DATASET EXTRACT -
-.-.-
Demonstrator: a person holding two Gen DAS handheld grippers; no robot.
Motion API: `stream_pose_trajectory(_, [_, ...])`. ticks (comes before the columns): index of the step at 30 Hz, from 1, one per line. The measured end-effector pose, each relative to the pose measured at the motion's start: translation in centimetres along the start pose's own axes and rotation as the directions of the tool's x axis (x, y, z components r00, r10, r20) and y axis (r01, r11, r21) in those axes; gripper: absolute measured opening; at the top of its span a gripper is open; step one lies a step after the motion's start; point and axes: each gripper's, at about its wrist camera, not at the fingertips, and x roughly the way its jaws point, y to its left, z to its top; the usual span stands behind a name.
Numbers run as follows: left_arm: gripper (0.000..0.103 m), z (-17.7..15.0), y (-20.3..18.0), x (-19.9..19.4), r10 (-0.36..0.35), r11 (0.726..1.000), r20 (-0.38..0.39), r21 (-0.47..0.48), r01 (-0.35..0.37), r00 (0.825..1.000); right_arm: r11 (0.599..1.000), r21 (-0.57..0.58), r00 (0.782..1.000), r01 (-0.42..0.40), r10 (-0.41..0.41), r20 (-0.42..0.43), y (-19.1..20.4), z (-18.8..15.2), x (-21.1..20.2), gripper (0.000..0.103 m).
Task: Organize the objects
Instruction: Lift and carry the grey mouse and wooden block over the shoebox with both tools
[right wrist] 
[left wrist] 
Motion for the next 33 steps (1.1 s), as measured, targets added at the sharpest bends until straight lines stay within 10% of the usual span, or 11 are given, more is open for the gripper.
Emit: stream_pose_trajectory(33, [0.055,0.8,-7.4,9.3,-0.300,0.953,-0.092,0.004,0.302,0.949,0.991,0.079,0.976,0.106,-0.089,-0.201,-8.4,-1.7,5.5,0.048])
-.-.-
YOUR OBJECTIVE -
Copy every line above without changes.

SOLVED EXERCISE -
Demonstrator: a person holding two Gen DAS handheld grippers; no robot.
Motion API: `stream_pose_trajectory(_, [_, ...])`. ticks (comes before the columns): index of the step at 30 Hz, from 1, one per line. The measured end-effector pose, each relative to the pose measured at the motion's start: translation in centimetres along the start pose's own axes and rotation as the directions of the tool's x axis (x, y, z components r00, r10, r20) and y axis (r01, r11, r21) in those axes; gripper: absolute measured opening; at the top of its span a gripper is open; step one lies a step after the motion's start; point and axes: each gripper's, at about its wrist camera, not at the fingertips, and x roughly the way its jaws point, y to its left, z to its top; the usual span stands behind a name.
Numbers run as follows: left_arm: gripper (0.000..0.103 m), z (-17.7..15.0), y (-20.3..18.0), x (-19.9..19.4), r10 (-0.36..0.35), r11 (0.726..1.000), r20 (-0.38..0.39), r21 (-0.47..0.48), r01 (-0.35..0.37), r00 (0.825..1.000); right_arm: r11 (0.599..1.000), r21 (-0.57..0.58), r00 (0.782..1.000), r01 (-0.42..0.40), r10 (-0.41..0.41), r20 (-0.42..0.43), y (-19.1..20.4), z (-18.8..15.2), x (-21.1..20.2), gripper (0.000..0.103 m).
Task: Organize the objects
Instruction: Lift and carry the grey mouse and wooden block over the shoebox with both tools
[right wrist] 
[left wrist] 
Motion for the next 33 steps (1.1 s), as measured, targets added at the sharpest bends until straight lines stay within 10% of the usual span, or 11 are given, more is open for the gripper.
Emit: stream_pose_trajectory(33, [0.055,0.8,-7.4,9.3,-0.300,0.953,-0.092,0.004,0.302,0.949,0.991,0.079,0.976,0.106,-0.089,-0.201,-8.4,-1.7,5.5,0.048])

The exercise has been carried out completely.